La controverse autour d’un projet d’électrification rurale refait surface au Sénégal. La plupart des quotidiens revenus jeudi sur cette affaire mettent en avant les 37 milliards de francs CFA déjà décaissés, au lendemain d’une prise de parole du directeur général de l’Agence sénégalaise d’électrification rurale (ASER).
D’après plusieurs journaux, cette affaire suscite de vives réactions. Le directeur général de l’ASER, Jean-Michel Sène, est monté au créneau lors d’une conférence de presse, adoptant un ton ferme face aux critiques. Il a évoqué un dossier sensible marqué par des accusations et des soupçons d’irrégularités portant sur un contrat estimé à 91 milliards de francs CFA.
Au cours de cette sortie médiatique, le responsable a apporté des précisions sur ce projet devenu au fil des semaines un sujet central dans le débat public. Il a notamment insisté sur l’existence d’irrégularités, tout en affirmant disposer d’éléments concrets pour étayer ses propos.
Dans sa défense, Jean-Michel Sène a tenu à rappeler que les 37 milliards de francs CFA mentionnés avaient été engagés avant l’arrivée au pouvoir du président Bassirou Diomaye Faye. Une précision visant à situer les responsabilités dans le temps et à répondre aux critiques.
Par ailleurs, cette affaire met en cause plusieurs acteurs. Selon certaines sources, des chefs d’entreprises ainsi que des responsables politiques sont cités dans les échanges. Le directeur général de l’ASER a accusé certains d’entre eux de tenter d’influencer l’opinion publique et de discréditer l’institution.
Il a également dénoncé ce qu’il qualifie de système de détournement impliquant plusieurs intervenants, tout en rejetant les accusations dirigées contre lui. Cette confrontation entre les différentes parties contribue à alimenter la polémique autour du projet.

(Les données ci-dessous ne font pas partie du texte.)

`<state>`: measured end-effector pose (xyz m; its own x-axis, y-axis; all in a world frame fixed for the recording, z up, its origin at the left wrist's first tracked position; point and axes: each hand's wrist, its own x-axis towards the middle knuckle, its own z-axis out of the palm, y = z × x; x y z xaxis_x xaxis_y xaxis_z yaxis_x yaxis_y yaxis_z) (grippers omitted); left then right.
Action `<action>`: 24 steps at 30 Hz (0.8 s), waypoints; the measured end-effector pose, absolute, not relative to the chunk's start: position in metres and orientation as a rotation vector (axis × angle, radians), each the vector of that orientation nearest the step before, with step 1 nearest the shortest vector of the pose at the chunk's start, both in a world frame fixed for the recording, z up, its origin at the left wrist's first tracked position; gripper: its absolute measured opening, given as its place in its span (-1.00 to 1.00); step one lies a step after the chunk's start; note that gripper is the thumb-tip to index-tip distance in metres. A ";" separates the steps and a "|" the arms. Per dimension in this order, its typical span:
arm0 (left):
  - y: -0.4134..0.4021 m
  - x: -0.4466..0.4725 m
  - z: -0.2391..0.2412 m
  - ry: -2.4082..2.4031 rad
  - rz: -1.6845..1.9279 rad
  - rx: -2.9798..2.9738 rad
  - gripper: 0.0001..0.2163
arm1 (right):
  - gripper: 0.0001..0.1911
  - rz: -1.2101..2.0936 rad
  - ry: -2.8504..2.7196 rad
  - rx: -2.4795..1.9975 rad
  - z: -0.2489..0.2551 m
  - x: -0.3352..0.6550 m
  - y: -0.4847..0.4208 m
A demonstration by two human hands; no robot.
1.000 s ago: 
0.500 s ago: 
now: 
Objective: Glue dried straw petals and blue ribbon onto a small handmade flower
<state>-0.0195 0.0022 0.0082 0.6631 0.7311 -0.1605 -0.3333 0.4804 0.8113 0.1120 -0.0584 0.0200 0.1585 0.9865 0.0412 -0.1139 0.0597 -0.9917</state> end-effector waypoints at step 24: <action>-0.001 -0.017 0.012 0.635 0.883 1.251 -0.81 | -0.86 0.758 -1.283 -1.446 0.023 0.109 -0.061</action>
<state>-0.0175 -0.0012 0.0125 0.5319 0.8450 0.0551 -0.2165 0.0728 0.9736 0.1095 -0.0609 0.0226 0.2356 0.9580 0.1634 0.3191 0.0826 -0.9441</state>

En parallèle, d’autres sujets retiennent l’attention de la presse, notamment les deux années de gouvernance du président Bassirou Diomaye Faye. Les journaux évoquent un bilan marqué par des réformes, des tensions sociales et des enjeux économiques persistants.
À cette occasion, le chef de l’État a salué l’action de son Premier ministre Ousmane Sonko. Un geste interprété comme un signal politique dans un contexte où des interrogations subsistent sur les équilibres au sommet de l’exécutif.